- **What this task involves**
Nothing but a number is expected: the count of lines in the data below that include "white".
[[ Data provided open ]]
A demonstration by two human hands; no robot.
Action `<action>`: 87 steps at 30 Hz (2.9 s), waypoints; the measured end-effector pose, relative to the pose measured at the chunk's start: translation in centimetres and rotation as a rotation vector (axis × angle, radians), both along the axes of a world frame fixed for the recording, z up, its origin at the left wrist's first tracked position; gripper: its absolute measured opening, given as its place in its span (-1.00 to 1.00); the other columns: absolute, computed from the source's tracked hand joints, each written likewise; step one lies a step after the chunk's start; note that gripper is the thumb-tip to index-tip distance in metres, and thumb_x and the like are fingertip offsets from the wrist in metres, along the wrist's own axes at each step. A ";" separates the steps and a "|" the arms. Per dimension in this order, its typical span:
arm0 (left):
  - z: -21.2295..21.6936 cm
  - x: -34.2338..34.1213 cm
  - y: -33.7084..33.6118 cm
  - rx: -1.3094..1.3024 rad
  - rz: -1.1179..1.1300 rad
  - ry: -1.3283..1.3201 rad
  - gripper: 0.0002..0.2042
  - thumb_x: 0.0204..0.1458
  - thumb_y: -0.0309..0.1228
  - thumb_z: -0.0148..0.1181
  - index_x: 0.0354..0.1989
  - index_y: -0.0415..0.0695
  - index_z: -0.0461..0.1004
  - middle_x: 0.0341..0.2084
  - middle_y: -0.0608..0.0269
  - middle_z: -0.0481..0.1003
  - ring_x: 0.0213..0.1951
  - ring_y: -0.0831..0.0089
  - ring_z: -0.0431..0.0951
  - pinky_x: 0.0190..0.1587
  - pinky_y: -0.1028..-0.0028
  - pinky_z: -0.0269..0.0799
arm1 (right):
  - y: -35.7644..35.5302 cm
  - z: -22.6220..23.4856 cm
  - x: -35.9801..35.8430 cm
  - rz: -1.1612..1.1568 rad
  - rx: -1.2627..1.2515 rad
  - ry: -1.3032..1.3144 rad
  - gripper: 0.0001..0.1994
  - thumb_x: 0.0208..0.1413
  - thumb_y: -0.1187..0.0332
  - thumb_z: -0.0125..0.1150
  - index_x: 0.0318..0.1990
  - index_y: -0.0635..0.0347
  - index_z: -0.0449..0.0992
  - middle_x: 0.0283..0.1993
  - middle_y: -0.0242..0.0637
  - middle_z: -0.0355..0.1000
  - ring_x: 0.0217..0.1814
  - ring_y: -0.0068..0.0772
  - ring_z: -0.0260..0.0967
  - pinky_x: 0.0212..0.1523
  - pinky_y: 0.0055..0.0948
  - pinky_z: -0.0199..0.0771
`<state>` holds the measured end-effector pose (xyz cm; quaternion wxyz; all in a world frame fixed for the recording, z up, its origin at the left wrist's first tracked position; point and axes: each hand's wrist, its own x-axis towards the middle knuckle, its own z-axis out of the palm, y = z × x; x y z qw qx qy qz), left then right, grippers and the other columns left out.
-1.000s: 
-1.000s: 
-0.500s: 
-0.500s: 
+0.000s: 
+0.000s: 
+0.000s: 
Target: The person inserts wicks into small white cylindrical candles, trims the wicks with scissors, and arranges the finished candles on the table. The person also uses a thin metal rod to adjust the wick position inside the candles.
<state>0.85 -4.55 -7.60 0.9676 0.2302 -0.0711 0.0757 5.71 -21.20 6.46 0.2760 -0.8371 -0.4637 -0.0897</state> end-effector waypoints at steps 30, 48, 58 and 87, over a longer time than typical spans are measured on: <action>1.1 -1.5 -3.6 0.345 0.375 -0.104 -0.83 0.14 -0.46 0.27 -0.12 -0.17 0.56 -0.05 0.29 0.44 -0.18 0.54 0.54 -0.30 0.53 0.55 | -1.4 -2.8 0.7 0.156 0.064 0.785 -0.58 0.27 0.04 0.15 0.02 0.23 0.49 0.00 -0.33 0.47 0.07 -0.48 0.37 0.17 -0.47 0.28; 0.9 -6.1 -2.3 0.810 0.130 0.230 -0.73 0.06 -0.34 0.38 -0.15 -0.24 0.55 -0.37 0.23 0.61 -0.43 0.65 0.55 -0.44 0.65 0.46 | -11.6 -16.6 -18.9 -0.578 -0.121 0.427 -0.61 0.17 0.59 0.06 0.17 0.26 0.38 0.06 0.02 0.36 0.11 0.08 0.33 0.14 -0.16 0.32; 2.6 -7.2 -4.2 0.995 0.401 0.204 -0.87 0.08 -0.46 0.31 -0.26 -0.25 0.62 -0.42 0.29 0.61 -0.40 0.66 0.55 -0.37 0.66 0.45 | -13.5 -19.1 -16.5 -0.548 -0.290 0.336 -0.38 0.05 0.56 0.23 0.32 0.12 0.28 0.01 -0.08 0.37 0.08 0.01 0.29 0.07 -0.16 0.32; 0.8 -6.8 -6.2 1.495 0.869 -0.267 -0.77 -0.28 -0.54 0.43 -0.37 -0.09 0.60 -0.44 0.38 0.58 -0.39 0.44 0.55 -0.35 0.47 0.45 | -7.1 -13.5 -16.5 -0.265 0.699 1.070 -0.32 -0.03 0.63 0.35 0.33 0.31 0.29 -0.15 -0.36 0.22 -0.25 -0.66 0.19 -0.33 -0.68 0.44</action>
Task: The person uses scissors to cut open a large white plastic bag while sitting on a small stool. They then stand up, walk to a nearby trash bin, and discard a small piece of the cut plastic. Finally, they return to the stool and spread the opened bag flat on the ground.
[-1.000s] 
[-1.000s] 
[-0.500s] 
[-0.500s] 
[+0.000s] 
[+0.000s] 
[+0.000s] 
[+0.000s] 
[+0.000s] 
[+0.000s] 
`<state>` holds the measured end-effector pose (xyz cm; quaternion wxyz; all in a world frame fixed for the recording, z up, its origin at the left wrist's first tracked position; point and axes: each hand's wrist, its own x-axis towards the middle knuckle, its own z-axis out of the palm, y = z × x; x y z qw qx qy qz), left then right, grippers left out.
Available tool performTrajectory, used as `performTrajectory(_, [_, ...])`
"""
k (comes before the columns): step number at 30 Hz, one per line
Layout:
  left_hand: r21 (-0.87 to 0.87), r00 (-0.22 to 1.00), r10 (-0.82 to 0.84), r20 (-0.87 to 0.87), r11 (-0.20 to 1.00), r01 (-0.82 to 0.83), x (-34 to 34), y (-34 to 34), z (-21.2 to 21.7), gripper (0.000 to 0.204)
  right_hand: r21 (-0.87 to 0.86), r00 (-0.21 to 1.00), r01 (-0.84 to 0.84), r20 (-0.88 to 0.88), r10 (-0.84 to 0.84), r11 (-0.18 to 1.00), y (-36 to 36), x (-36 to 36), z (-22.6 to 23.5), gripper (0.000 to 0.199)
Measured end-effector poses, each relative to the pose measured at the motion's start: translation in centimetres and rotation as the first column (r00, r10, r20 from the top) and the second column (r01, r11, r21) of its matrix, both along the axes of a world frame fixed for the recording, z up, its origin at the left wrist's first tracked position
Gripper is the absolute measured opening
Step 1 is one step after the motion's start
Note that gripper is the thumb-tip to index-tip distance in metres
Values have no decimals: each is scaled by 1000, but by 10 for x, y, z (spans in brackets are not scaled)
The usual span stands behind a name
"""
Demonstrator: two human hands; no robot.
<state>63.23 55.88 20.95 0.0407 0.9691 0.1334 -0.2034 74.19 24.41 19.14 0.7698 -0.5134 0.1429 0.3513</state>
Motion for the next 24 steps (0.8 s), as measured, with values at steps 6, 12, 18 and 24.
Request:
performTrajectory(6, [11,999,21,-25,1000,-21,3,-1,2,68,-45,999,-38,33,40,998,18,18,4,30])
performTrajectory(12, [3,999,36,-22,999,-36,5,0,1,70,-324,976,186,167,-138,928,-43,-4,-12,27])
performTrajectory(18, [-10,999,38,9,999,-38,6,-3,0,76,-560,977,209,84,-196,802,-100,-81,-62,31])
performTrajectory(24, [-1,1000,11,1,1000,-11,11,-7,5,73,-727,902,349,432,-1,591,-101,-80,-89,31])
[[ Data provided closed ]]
- **Solution to the problem**
2